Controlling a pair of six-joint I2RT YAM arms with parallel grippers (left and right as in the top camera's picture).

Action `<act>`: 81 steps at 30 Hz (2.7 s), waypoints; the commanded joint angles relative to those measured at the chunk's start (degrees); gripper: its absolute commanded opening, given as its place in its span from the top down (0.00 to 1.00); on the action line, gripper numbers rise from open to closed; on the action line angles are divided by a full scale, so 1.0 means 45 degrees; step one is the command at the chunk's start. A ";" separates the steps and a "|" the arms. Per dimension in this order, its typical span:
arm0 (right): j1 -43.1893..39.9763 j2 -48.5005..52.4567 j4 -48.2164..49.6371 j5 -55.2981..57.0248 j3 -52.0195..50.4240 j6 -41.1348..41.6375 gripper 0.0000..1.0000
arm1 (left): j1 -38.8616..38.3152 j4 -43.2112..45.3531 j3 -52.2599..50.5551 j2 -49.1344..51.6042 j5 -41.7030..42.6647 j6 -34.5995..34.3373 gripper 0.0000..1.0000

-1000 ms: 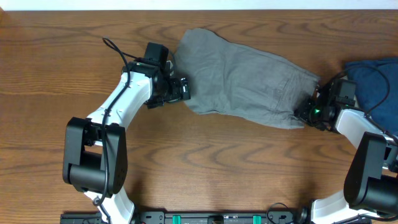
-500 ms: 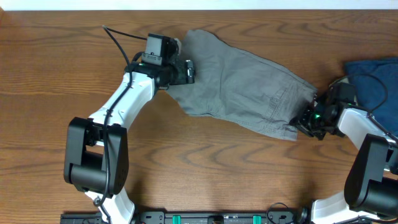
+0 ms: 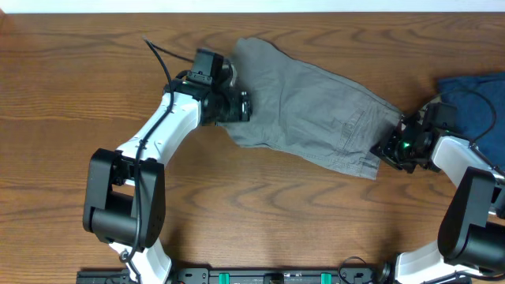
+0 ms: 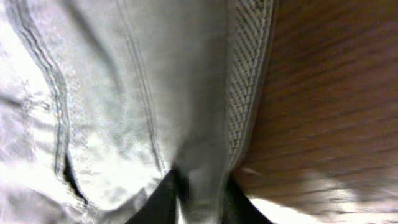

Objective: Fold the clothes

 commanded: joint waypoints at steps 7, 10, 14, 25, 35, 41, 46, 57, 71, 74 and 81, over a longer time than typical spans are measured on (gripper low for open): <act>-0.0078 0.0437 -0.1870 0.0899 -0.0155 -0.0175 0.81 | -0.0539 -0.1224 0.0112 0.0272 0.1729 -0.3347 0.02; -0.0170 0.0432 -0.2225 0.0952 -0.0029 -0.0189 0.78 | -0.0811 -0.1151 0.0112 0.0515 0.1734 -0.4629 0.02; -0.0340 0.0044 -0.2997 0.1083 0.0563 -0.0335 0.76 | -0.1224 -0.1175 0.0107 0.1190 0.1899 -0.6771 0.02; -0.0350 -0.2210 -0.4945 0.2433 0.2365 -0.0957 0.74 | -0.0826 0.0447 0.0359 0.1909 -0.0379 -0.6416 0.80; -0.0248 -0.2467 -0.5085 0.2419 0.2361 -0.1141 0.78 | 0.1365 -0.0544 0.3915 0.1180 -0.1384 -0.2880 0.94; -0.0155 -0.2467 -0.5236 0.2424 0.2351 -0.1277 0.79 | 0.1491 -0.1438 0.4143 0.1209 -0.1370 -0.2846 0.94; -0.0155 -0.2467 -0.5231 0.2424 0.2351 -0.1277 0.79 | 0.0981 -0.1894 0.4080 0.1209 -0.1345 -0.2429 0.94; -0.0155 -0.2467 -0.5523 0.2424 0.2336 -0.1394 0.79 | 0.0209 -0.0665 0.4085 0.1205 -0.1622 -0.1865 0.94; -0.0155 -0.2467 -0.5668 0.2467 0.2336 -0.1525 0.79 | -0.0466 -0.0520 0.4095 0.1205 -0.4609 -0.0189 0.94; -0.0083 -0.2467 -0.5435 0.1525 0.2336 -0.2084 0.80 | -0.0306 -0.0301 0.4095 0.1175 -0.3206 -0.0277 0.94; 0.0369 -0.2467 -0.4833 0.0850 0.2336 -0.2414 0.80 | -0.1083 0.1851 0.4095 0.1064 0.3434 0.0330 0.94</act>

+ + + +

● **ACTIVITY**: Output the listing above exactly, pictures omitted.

● **RESULT FOR THIS TASK**:
Controlling a pair of six-joint I2RT YAM arms with parallel grippers (left and right as in the top camera's picture).

Action `<act>`: 81 steps at 30 Hz (2.7 s), waypoints; the commanded joint angles relative to those measured at the chunk's start (degrees); gripper: its absolute commanded opening, given as its place in its span from the top down (0.00 to 1.00); on the action line, gripper numbers rise from open to closed; on the action line angles are divided by a full scale, so 1.0 means 45 degrees; step one is the command at the chunk's start. A ";" separates the steps and a "|" the arms. Per dimension in this order, its typical span:
arm0 (right): j1 -43.1893..39.9763 j2 -48.5005..52.4567 j4 -48.2164..49.6371 j5 -55.2981..57.0248 j3 -52.0195..50.4240 j6 -41.1348..41.6375 gripper 0.0000..1.0000
arm1 (left): j1 -38.8616..38.3152 j4 -43.2112..45.3531 j3 -52.2599..50.5551 j2 -49.1344..51.6042 j5 -41.7030..42.6647 j6 -34.5995..34.3373 gripper 0.0000..1.0000

-1000 ms: 
-500 ms: 
+0 ms: 
+0 ms: 

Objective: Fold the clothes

 commanded: joint waypoints at steps 7, 10, 14, 25, 35, 41, 46, 57, 71, 74 and 81, over a longer time than typical spans are measured on (gripper low for open): <act>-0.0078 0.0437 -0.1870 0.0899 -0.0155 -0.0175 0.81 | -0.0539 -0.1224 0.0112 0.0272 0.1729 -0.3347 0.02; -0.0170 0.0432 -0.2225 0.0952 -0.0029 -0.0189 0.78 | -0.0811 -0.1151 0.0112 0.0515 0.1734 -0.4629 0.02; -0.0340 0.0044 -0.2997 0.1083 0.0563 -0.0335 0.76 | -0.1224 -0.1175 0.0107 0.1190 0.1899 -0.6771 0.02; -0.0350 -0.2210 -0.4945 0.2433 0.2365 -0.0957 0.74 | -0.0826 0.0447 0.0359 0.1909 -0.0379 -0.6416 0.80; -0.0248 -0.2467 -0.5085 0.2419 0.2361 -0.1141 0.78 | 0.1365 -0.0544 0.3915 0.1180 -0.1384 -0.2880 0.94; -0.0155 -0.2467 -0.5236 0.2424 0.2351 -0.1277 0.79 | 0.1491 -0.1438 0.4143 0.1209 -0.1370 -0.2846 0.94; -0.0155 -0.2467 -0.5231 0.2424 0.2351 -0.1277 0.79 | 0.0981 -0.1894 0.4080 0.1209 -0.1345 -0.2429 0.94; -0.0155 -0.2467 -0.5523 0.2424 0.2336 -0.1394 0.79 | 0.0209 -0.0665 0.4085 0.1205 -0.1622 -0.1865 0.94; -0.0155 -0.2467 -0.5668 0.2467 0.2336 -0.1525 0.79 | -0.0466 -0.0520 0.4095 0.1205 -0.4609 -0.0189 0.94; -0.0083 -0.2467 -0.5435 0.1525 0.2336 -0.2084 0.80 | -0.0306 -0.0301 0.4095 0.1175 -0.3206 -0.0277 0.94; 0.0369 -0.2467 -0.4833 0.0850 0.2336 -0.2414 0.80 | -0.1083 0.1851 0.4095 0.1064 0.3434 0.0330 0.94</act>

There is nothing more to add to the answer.